Après les finalités, le titre de la deuxième rubrique est surprenant si l’on se fie à son contenu : alors que les « Compétences visées » appellent selon le texte même des évaluations régulières, elles ne sont qu’une série de connaissances passives ; introduites par « connaitre, avoir, ou connaissance », comment peuvent-elles être des compétences évaluables et significatives des savoir-faire des élèves ? L’on peut s’interroger sur ce qui fait nommer compétences ce qui n’apparait que comme des connaissances figées. On est loin d’une construction de savoirs qui permettraient l’accès à l’interprétation et à la compréhension. Certaines des compétences qui apparaissent en sous-catégories, précisées et valorisées, favoriseraient pourtant une approche plus active ; mais elles nécessiteraient alors une autre présentation et hiérarchisation.
Que reste-t-il des démarches ? Très symptomatique de l’idéologie qui sous-tend ces programmes, la rubrique « Mise en œuvre et pratiques », très développée dans les précédents programmes, est réduite ici à la portion congrue : pas d’indications didactiques, liberté pédagogique oblige ! Et si, dans la partie « Contenus », la rubrique « Etude de la langue » devient pléthorique, surtout en seconde, les rubriques « L’écriture » et « L’oral », disparaissent, rassemblées dans une courte rubrique « Exercices », très vague, sans aucune indication du type de productions attendues ni des apprentissages visés. On voit la chute vertigineuse, sur le plan de l’exigence intellectuelle, quand les activités se voient réduites à l’état d’exercices. Plus d’indications du nombre minimum de livres à faire lire en lectures intégrales ; quant aux précisions sur les différents types d’écrits que produiront les élèves, elles sont de nature à inquiéter : l’écriture d’argumentation est explicitée en « initiation au commentaire, initiation à la dissertation », sans aucune allusion à des types d’écriture argumentative qui sortent de la glose ; l’écriture d’invention est juste citée, sans précision, non plus que sur ce qu’on peut appeler « écriture de synthèse et de restitution ».
Symptomatique encore, le processus de mise en œuvre est d’une certaine manière pris en compte mais d’une façon telle qu’il est en quelque sorte annulé dans son opérativité.
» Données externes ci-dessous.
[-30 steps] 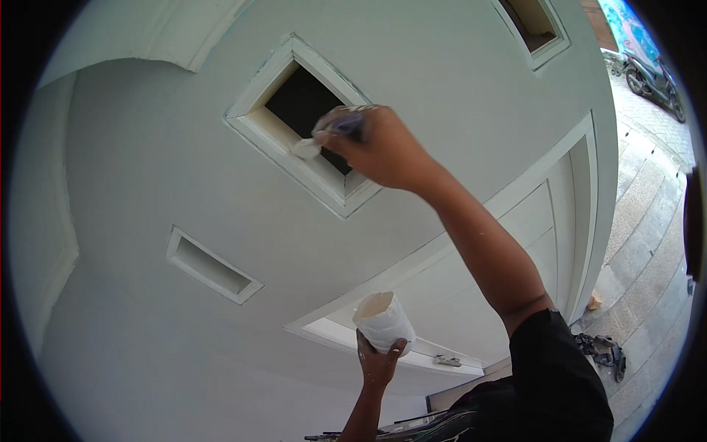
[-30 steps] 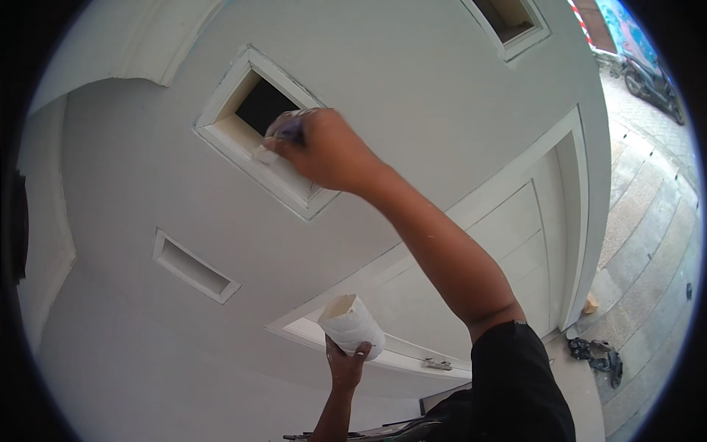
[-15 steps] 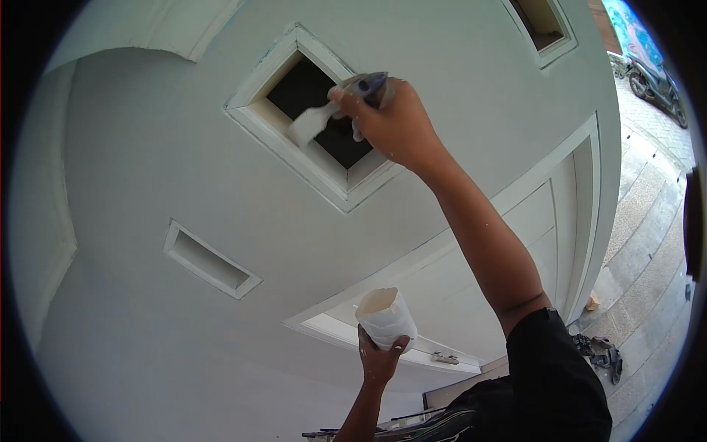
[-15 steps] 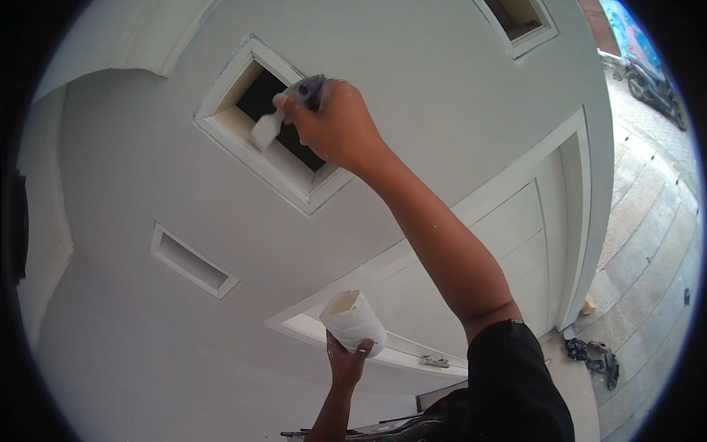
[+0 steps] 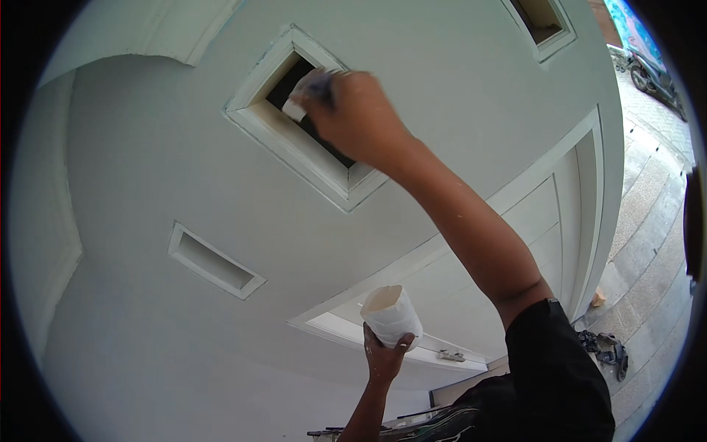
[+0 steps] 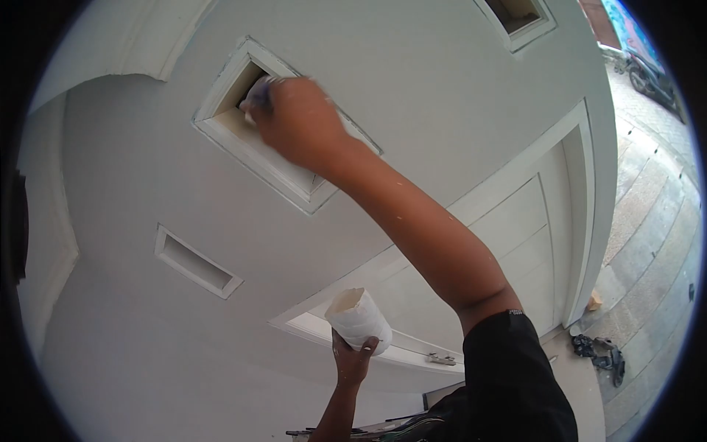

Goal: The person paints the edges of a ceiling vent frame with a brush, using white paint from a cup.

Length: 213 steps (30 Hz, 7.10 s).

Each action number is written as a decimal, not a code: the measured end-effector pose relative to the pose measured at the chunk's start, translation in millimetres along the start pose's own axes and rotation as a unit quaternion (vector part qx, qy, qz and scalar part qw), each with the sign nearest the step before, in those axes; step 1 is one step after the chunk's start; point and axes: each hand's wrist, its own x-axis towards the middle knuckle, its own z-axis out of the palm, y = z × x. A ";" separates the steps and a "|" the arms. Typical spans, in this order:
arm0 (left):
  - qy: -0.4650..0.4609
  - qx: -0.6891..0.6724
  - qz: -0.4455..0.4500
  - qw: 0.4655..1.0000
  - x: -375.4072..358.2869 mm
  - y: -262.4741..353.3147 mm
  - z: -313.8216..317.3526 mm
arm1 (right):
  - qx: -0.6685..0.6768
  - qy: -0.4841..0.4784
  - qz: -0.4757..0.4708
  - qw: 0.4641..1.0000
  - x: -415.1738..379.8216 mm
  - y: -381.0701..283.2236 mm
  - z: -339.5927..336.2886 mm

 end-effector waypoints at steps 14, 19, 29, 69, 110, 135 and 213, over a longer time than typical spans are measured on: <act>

En effet, c’est dans la partie « contenus » des programmes de Première qu’on trouve des éléments de ce qu’on ne peut pas appeler « mise en œuvre » pour autant. Un rapide passage en revue des verbes utilisés pour désigner ce que fait le professeur est assez édifiant : « L’objectif est de montrer aux élèves.. », « On prête une attention particulière… », « le professeur a soin de proposer… » ou « veille à proposer… », « on fait ainsi appréhender… » sont quelques exemples d’usages de verbes qui ne disent rien des processus d’apprentissage que le professeur doit prendre en compte et mobiliser. C’est l’exposition de l’élève au texte, sublime, forcément sublime, qui va mystérieusement faire son office. Perle du genre : « En liaison avec l’histoire des arts, un choix de textes et de documents donnant à comprendre aux élèves comment la peinture, la sculpture et l’architecture de la Renaissance contribuent à la valorisation de l’homme, à la redéfinition de sa place dans le monde, à la célébration de sa beauté et de ses pouvoirs ». Pourquoi tant de gens se fatiguent et travaillent à analyser les rapports entre processus d’apprentissages des élèves et situations d’apprentissage quand il suffit, pour atteindre des objectifs aussi exceptionnels que ceux mentionnés ci-dessus, de juste savoir faire un bon choix de textes et de documents ?!
C’est bien une reconfiguration générale que nous assistons. Après l’école élémentaire et le collège, le lycée risque bien d’être gagné lui aussi par l’effacement progressif des avancées de la didactique et de la pédagogie, sous le masque d’un classicisme prétendument efficace et supérieur. A moins que les enseignants ne montrent rapidement que pour eux, les progrès des élèves passent d’abord par une prise en compte de leurs capacités d’apprentissage et de production.